Quadrupolar Nuclear Spin-Lattice Relaxation in InSb at Low and Medium Temperatures

Abstract

Measurements of the nuclear spin-lattice relaxation rate of ${\mathrm{In}}^{115}$, ${\mathrm{Sb}}^{121}$, and ${\mathrm{Sb}}^{123}$ in InSb over the temperature range 3.8 to 300°K are reported. At temperatures exceeding 7°K, the dominant relaxation process is via quadrupolar coupling to the lattice vibrations.
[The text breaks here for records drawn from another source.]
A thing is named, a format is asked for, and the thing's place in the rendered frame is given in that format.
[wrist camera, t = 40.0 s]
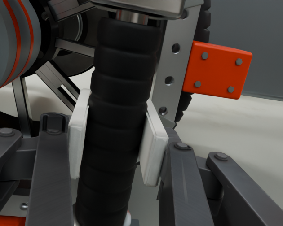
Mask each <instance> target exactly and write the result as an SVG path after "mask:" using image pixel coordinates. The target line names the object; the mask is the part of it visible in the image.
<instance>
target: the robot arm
mask: <svg viewBox="0 0 283 226"><path fill-rule="evenodd" d="M91 93H92V92H91V90H90V89H87V88H83V89H82V90H81V91H80V95H79V97H78V100H77V102H76V105H75V108H74V111H73V114H72V115H65V114H63V113H57V112H48V113H43V114H41V116H40V130H39V136H37V137H32V138H22V133H21V132H20V131H19V130H16V129H12V128H0V212H1V210H2V209H3V207H4V206H5V205H6V203H7V202H8V200H9V199H10V197H11V195H12V194H13V193H14V191H15V190H16V188H17V187H18V185H19V182H20V180H22V179H32V181H31V189H30V195H29V201H28V207H27V215H26V221H25V226H74V219H73V206H72V193H71V179H75V180H76V178H78V177H79V172H80V165H81V160H82V155H83V149H84V141H85V137H86V136H85V133H86V125H87V119H88V108H89V106H88V99H89V96H90V95H91ZM147 105H148V108H147V112H146V118H145V121H144V122H143V132H142V137H141V142H140V143H139V153H138V156H139V161H140V166H141V172H142V177H143V182H144V184H145V185H146V186H147V187H156V186H157V185H158V183H159V178H160V177H161V181H160V186H159V191H158V195H157V200H159V226H283V210H282V209H281V208H280V207H279V206H278V205H277V204H276V203H275V202H274V201H273V200H272V199H271V198H270V197H269V196H268V195H267V194H266V193H265V191H264V190H263V189H262V188H261V187H260V186H259V185H258V184H257V183H256V182H255V181H254V180H253V179H252V178H251V177H250V176H249V175H248V174H247V173H246V172H245V171H244V170H243V169H242V168H241V167H240V166H239V165H238V164H237V163H236V162H235V161H234V160H233V159H232V158H231V157H230V156H228V155H226V154H225V153H222V152H210V153H209V154H208V157H207V158H203V157H199V156H196V155H195V153H194V150H193V148H192V147H191V146H189V145H187V144H185V143H183V142H182V141H181V139H180V137H179V136H178V134H177V132H176V131H175V130H174V129H172V128H170V127H164V126H163V124H162V122H161V120H160V118H159V116H158V114H157V112H156V110H155V108H154V105H153V103H152V101H151V99H150V98H149V99H148V100H147Z"/></svg>
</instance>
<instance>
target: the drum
mask: <svg viewBox="0 0 283 226"><path fill-rule="evenodd" d="M40 46H41V28H40V23H39V19H38V17H37V14H36V12H35V10H34V8H33V6H32V5H31V3H30V2H29V0H0V89H1V88H2V87H4V86H6V85H7V84H9V83H10V82H12V81H13V80H15V79H16V78H18V77H19V76H21V75H22V74H24V73H25V72H26V71H27V70H29V68H30V67H31V66H32V65H33V63H34V62H35V60H36V58H37V56H38V54H39V51H40Z"/></svg>
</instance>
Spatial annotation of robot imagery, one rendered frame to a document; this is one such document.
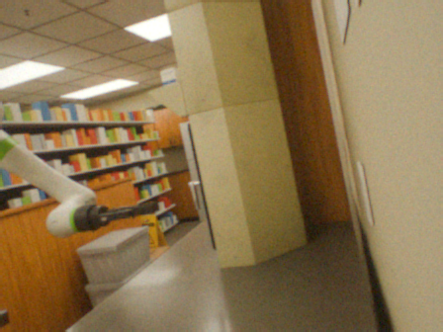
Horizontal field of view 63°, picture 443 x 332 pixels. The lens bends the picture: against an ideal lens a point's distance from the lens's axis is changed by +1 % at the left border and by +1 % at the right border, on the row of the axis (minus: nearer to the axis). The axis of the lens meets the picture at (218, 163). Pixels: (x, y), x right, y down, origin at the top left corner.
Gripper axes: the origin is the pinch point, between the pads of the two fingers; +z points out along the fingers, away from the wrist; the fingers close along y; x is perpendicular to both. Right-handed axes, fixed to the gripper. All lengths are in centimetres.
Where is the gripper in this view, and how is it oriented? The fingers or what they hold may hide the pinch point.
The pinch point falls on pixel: (146, 208)
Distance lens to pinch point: 123.1
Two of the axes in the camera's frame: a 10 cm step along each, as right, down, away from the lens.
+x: 2.1, 9.8, 0.7
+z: 9.3, -1.8, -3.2
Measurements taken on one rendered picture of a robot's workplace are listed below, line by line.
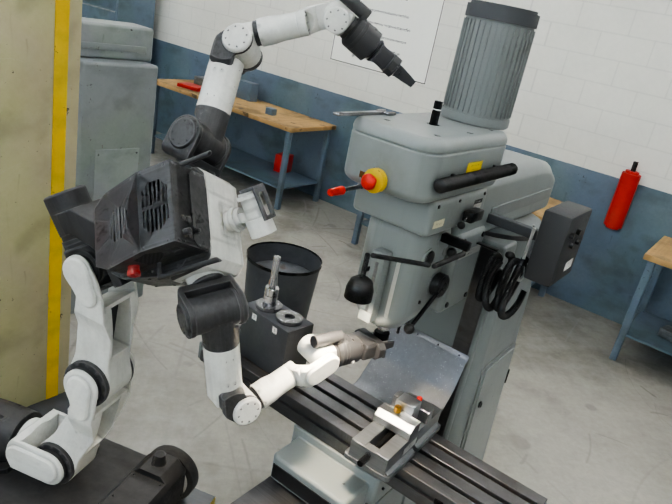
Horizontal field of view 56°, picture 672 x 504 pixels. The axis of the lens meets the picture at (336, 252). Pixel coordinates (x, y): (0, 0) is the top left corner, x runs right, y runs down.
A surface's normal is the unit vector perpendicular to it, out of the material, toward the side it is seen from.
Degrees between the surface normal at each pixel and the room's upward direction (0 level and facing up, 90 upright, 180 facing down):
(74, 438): 90
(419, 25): 90
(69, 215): 90
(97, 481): 0
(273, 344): 90
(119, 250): 75
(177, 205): 59
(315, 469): 0
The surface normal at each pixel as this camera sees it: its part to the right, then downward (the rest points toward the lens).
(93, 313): -0.32, 0.30
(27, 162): 0.78, 0.37
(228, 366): 0.57, 0.33
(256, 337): -0.66, 0.16
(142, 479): 0.18, -0.91
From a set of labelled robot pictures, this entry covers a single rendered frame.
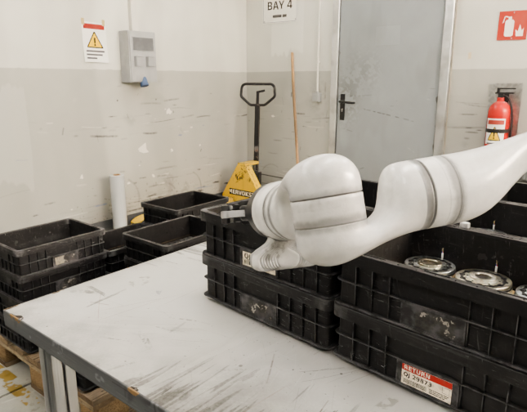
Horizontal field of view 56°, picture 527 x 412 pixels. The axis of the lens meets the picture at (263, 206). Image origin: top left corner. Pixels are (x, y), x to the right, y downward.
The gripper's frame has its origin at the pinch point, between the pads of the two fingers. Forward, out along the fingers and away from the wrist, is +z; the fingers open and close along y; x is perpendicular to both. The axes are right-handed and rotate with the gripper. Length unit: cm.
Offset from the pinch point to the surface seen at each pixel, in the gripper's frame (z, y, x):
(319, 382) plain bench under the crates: 9.4, -11.3, 32.1
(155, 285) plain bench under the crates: 60, 15, 18
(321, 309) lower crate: 15.7, -15.1, 20.4
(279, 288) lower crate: 24.5, -9.5, 17.0
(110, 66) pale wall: 340, 30, -120
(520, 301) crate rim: -16.4, -33.4, 15.7
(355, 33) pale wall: 326, -178, -142
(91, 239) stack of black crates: 152, 39, 8
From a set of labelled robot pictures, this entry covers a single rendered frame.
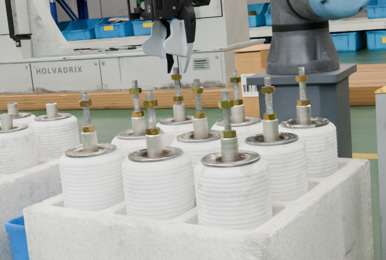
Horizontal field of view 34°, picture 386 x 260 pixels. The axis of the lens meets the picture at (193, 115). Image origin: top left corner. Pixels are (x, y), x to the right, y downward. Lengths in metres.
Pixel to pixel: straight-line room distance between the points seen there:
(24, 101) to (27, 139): 2.28
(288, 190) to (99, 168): 0.26
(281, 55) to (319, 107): 0.13
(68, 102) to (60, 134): 2.04
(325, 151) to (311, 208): 0.16
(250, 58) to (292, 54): 0.82
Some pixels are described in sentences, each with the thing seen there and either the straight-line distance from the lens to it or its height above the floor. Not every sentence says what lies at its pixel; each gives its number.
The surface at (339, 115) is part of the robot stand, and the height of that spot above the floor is 0.21.
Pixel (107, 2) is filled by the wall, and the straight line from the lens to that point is 10.83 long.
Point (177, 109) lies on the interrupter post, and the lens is 1.11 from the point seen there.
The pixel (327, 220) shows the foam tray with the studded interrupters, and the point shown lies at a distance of 0.90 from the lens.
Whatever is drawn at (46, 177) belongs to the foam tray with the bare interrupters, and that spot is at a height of 0.16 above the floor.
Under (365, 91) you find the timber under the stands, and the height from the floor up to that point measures 0.06.
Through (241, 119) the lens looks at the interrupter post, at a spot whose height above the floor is 0.26.
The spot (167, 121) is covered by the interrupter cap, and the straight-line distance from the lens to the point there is 1.11.
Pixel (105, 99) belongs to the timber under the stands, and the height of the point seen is 0.05.
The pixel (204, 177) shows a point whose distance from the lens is 0.77.
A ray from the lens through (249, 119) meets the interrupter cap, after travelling 1.07.
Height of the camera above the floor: 0.44
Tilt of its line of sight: 9 degrees down
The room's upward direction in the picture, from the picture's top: 5 degrees counter-clockwise
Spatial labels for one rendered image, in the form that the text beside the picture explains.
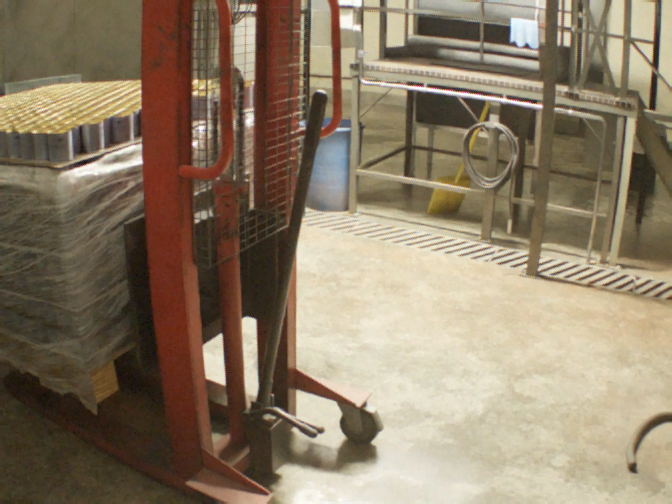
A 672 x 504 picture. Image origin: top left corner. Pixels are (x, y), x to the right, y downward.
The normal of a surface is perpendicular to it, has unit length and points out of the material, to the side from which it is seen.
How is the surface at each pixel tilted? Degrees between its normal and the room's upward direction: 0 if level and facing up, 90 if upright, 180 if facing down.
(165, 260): 90
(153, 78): 90
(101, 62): 90
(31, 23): 90
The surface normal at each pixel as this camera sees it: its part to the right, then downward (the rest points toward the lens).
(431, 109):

Below 7°K, the total relaxation rate is resolved into a sum of quadrupolar ($\frac{1}{T_1^{}{}_{}{}^Q}$) and background impurity rates. For ${\mathrm{Sb}}^{121}$, $\frac{1}{T_1^{}{}_{}{}^Q}$ is proportional to $T^{9.5\pm 0.5}$ ($T=\mathrm{temperature}$). A similar result is obtained for the other nuclei, but with reduced accuracy. This result disagrees with predictions based on the Debye model, but agrees with calculations based on a more accurate density-of-states function. Over the entire temperature range 4.2 to 300°K, the ratio $\frac{T_1^{}{}_{}{}^Q\left({\mathrm{Sb}}^{123}\right)}{T_1^{}{}_{}{}^Q\left({\mathrm{Sb}}^{121}\right)}$ is 1.45±0.05, in agreement with theoretical predictions. The behavior of the ratio $\frac{T_1^{}{}_{}{}^Q\left({\mathrm{In}}^{115}\right)}{T_1^{}{}_{}{}^Q\left({\mathrm{Sb}}^{121}\right)}$ is quite different; it varies from 3.2 below 25°K to 1.4 at high temperatures. This change with increasing temperatures is attributed to the thermal excitation of optical phonons, which are more strongly coupled to In than to Sb nuclei.